EXERCISE AIM >>
Among the entries below, find each line with "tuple" and show it.
=== Begin Enclosure ===
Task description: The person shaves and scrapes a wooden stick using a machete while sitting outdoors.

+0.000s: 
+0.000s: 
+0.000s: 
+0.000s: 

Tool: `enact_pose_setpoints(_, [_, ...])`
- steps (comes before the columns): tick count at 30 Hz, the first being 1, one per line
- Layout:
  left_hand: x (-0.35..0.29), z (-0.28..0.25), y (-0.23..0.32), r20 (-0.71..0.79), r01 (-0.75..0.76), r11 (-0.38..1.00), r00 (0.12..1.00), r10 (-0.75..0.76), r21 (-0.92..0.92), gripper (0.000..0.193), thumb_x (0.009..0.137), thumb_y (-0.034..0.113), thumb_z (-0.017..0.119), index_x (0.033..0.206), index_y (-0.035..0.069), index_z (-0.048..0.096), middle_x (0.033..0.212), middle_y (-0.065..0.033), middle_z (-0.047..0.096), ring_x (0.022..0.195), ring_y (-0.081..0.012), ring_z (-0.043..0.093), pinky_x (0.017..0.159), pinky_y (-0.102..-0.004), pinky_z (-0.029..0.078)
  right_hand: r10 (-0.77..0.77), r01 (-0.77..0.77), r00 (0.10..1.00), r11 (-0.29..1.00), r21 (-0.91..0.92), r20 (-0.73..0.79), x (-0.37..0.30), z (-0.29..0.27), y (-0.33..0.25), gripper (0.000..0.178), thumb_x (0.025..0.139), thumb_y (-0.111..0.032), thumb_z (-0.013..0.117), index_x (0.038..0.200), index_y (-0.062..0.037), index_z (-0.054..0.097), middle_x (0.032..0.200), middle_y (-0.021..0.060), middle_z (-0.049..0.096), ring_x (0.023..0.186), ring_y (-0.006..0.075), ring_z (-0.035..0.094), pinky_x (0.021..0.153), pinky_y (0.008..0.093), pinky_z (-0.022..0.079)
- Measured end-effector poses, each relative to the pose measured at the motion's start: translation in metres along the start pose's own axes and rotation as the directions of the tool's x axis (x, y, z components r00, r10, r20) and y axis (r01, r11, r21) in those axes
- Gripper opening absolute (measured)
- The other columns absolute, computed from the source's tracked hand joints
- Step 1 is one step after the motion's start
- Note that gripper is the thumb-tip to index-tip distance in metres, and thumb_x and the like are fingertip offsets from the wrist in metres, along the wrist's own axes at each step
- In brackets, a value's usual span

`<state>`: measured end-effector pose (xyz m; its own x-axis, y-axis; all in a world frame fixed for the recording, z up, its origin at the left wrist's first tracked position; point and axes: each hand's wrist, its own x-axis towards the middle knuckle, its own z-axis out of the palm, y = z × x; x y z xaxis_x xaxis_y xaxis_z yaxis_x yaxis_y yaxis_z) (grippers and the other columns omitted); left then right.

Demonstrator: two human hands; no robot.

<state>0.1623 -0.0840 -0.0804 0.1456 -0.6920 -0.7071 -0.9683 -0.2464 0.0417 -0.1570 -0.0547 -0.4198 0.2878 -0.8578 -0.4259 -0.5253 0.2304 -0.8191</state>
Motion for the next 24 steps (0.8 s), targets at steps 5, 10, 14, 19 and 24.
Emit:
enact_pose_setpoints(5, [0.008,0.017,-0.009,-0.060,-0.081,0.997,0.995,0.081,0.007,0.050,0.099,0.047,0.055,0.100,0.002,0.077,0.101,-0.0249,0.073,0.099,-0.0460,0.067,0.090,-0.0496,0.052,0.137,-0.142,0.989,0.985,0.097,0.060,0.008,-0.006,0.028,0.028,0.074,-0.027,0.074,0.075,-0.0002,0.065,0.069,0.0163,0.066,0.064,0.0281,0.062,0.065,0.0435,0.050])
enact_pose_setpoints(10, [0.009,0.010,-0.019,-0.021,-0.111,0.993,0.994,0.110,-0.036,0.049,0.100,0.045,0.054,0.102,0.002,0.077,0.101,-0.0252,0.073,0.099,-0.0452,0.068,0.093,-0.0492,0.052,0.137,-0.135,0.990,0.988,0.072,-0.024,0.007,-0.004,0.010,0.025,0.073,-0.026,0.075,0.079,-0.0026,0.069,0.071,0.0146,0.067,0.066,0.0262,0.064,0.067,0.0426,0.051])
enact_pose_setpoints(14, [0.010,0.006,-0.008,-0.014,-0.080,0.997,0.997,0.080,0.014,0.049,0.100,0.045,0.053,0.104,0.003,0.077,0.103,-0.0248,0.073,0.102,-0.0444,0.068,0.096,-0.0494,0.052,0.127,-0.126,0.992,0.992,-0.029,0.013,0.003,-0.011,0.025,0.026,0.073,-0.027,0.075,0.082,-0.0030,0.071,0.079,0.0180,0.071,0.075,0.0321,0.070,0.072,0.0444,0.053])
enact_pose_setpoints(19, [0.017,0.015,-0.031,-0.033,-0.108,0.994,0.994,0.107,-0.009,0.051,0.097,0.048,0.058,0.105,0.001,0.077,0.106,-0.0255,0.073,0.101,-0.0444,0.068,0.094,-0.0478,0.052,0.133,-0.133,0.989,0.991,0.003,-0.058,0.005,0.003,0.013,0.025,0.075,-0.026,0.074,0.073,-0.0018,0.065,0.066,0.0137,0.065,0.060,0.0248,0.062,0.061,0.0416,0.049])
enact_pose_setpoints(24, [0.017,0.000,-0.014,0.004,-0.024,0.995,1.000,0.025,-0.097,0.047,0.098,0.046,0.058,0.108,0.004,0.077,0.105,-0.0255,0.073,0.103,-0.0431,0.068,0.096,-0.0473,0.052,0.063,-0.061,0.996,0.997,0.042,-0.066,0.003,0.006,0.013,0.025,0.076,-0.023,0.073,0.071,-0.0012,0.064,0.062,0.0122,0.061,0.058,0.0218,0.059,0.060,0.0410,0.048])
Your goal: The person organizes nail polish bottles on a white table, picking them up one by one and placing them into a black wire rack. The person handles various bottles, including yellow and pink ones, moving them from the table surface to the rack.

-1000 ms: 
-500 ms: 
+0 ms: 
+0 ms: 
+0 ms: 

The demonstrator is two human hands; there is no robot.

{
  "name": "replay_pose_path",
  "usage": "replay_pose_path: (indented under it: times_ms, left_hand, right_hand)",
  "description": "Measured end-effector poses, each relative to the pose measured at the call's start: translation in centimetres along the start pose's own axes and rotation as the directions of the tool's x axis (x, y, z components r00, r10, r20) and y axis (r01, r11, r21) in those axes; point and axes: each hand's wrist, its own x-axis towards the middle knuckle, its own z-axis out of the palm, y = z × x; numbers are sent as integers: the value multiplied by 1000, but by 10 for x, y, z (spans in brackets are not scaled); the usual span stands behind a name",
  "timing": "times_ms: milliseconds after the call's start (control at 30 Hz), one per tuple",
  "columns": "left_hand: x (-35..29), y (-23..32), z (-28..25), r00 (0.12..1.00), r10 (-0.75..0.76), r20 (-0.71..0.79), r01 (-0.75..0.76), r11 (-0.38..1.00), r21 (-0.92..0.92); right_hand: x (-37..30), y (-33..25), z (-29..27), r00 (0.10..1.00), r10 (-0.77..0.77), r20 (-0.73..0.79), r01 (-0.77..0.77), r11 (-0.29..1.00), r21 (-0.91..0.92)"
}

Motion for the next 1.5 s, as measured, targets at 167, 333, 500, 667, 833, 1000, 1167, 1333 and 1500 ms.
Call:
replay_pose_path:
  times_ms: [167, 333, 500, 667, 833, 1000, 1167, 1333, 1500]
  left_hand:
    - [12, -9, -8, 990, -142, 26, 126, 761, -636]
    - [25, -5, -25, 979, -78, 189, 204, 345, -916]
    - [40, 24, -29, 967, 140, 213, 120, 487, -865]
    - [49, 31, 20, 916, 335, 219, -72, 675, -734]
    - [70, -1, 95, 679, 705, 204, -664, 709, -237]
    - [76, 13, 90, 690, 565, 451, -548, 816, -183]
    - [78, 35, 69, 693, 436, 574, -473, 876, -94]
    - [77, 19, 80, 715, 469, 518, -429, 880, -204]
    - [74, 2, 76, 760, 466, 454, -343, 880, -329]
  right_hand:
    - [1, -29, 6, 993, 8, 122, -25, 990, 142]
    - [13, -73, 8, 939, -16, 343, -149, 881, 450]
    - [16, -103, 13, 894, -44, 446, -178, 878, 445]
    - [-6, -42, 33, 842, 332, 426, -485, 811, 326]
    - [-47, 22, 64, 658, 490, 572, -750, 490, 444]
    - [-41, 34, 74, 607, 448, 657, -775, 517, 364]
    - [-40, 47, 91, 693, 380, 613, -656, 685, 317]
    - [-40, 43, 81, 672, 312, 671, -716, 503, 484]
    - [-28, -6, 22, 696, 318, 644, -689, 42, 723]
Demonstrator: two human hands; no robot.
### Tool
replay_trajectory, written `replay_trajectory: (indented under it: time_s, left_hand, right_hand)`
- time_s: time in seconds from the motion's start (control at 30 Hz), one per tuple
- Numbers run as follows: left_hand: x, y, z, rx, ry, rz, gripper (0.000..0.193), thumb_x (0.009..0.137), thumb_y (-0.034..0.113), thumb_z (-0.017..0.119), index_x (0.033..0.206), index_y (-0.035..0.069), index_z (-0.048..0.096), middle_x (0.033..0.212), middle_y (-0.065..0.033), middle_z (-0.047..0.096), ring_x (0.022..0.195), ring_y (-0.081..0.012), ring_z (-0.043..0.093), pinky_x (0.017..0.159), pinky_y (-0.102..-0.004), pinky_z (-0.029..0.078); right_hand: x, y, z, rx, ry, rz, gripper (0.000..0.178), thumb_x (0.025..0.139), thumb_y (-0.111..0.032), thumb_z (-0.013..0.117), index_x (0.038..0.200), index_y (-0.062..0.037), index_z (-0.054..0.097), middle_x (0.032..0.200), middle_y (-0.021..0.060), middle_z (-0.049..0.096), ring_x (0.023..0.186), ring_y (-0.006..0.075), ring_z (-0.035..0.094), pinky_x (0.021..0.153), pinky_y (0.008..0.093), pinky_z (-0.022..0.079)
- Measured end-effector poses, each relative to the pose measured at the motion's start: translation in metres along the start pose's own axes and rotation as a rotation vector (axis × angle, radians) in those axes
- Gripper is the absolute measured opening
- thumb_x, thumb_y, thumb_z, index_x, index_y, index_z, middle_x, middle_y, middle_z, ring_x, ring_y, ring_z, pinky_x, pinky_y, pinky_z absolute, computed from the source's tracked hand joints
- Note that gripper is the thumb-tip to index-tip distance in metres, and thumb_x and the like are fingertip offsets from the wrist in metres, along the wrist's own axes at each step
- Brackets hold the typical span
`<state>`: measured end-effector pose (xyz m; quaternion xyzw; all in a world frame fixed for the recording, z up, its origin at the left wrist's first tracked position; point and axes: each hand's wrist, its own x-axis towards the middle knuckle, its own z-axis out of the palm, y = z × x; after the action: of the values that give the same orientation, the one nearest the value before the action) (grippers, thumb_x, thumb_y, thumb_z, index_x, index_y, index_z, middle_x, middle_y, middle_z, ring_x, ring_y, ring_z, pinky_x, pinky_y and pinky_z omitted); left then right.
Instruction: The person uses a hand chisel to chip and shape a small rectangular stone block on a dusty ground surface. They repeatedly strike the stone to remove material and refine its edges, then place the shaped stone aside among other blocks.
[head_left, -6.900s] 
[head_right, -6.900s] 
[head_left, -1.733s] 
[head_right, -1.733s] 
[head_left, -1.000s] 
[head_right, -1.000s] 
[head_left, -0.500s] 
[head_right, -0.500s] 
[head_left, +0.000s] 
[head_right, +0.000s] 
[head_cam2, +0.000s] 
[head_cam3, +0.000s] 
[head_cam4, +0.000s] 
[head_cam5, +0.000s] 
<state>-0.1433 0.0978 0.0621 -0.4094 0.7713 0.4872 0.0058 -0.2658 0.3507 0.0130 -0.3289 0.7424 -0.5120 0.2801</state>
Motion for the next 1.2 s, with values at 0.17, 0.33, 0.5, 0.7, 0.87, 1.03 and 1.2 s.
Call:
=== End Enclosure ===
OUTPUT BELOW >>
  "timing": "times_ms: milliseconds after the call's start (control at 30 Hz), one per tuple",
- time_s: time in seconds from the motion's start (control at 30 Hz), one per tuple

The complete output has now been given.